##### Given material #####

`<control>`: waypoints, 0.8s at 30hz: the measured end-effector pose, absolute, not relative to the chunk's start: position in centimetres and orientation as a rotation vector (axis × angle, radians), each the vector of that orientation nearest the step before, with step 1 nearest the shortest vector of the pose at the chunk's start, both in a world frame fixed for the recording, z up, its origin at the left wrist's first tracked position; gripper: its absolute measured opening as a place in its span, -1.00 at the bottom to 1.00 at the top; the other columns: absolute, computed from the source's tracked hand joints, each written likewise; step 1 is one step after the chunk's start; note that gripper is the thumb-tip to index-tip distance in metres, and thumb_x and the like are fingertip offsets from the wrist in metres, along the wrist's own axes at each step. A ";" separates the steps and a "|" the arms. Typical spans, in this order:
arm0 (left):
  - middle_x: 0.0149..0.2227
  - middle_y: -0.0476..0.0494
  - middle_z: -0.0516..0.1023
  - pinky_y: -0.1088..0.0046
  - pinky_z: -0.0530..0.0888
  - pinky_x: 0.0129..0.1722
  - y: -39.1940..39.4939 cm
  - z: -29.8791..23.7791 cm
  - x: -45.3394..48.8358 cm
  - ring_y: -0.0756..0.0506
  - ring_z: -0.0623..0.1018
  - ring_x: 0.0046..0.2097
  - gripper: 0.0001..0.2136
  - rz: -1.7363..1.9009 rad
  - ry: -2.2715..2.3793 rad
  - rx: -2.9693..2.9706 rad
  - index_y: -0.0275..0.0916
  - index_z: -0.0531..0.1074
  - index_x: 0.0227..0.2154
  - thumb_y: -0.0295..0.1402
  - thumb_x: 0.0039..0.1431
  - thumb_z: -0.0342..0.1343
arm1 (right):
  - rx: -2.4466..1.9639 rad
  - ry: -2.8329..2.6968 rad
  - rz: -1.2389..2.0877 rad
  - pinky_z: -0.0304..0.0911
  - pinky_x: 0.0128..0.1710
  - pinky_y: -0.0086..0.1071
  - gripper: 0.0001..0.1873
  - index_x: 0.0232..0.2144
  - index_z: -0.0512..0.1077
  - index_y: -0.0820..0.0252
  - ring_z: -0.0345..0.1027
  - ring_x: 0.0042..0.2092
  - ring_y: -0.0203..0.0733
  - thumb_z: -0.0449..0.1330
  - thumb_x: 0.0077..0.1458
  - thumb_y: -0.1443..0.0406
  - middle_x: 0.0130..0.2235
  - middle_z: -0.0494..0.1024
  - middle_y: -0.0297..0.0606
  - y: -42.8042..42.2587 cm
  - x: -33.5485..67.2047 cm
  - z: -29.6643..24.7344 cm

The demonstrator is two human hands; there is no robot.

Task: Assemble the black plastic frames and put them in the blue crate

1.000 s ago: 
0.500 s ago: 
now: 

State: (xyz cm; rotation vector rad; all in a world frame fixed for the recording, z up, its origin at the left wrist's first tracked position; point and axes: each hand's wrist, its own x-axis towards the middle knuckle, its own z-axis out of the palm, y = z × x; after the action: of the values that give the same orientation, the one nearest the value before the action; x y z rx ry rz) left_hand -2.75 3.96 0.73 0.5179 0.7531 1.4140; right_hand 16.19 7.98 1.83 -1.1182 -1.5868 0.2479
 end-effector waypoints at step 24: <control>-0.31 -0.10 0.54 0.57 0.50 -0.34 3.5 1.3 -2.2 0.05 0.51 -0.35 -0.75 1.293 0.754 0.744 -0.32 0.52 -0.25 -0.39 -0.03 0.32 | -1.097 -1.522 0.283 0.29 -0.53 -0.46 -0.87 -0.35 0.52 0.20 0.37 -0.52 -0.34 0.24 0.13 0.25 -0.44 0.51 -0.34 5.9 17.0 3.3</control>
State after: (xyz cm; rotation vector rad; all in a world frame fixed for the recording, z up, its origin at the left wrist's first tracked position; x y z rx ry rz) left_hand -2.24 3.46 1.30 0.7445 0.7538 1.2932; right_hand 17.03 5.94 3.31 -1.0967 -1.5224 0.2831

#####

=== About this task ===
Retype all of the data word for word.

=== Exercise solution ===
`<control>`: waypoints, 0.8s at 30hz: the measured end-effector pose, absolute, not relative to the chunk's start: position in centimetres and orientation as a rotation vector (axis × angle, radians), each the vector of that orientation nearest the step before, with step 1 nearest the shortest vector of the pose at the chunk's start, both in a world frame fixed for the recording, z up, its origin at the left wrist's first tracked position; gripper: its absolute measured opening as a place in its span, -1.00 at the bottom to 1.00 at the top; the other columns: absolute, computed from the source's tracked hand joints, each written likewise; step 1 is one step after the chunk's start; note that gripper is the thumb-tip to index-tip distance in metres, and thumb_x and the like are fingertip offsets from the wrist in metres, along the wrist's own axes at each step. A ";" separates the steps and a "|" the arms. Typical spans, in this order:
arm0 (left):
  - middle_x: 0.0149..0.2227
  - middle_y: -0.0476..0.0494
  - middle_z: -0.0516..0.1023
  - pinky_y: -0.1088..0.0046
  - pinky_z: -0.0530..0.0888
  - pinky_x: 0.0129..0.1722
  - y: -39.1940..39.4939 cm
  - z: -29.8791..23.7791 cm
  - x: -45.3394..48.8358 cm
  - ring_y: -0.0756..0.0506
  - ring_z: -0.0623..0.1018
  - ring_x: 0.0046..0.2097
  - gripper: 0.0001..0.2136
  - rz: -1.7363..1.9009 rad
  - ry: -2.2715..2.3793 rad
  - rx: -2.9693..2.9706 rad
  - index_y: -0.0275..0.0916
  - index_z: -0.0531..0.1074
  - index_x: 0.0227..0.2154
  - thumb_y: -0.0295..0.1402
  - thumb_x: 0.0039..0.1431
  - thumb_z: -0.0342..0.1343
arm1 (right):
  - rx: -2.4466..1.9639 rad
  - ry: -2.8329..2.6968 rad
  - rz: -1.2389..2.0877 rad
  - pinky_z: -0.0304..0.0911
  - pinky_x: 0.0128..0.1710
  - pinky_y: -0.0086..0.1071
  - gripper: 0.0001..0.1873
  - index_x: 0.0232..0.2144
  - index_z: -0.0512..0.1077
  - index_y: -0.0820..0.0252
  - ring_z: -0.0345..0.1027
  - ring_x: 0.0042..0.2092
  - ring_y: -0.0203..0.0733
  - thumb_z: -0.0449..0.1330
  - thumb_x: 0.0077..0.1458
  - thumb_y: -0.1443..0.0406
  - middle_x: 0.0130..0.2235
  - middle_z: -0.0494..0.1024
  - middle_y: -0.0297..0.0606
  - y: -42.8042..42.2587 cm
  - x: -33.5485..67.2047 cm
  - z: -29.6643..24.7344 cm

The demonstrator is two human hands; there is no robot.

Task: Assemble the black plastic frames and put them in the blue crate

1.000 s ago: 
0.500 s ago: 
now: 

State: (xyz cm; rotation vector rad; all in a world frame fixed for the recording, z up, its origin at the left wrist's first tracked position; point and axes: each hand's wrist, its own x-axis towards the middle knuckle, its own z-axis out of the palm, y = z × x; after the action: of the values that give the same orientation, the one nearest the value before the action; x y z rx ry rz) left_hand -2.75 3.96 0.73 0.5179 0.7531 1.4140; right_hand 16.19 7.98 1.83 -1.1182 -1.5868 0.2479
 end-effector waypoints at step 24: <control>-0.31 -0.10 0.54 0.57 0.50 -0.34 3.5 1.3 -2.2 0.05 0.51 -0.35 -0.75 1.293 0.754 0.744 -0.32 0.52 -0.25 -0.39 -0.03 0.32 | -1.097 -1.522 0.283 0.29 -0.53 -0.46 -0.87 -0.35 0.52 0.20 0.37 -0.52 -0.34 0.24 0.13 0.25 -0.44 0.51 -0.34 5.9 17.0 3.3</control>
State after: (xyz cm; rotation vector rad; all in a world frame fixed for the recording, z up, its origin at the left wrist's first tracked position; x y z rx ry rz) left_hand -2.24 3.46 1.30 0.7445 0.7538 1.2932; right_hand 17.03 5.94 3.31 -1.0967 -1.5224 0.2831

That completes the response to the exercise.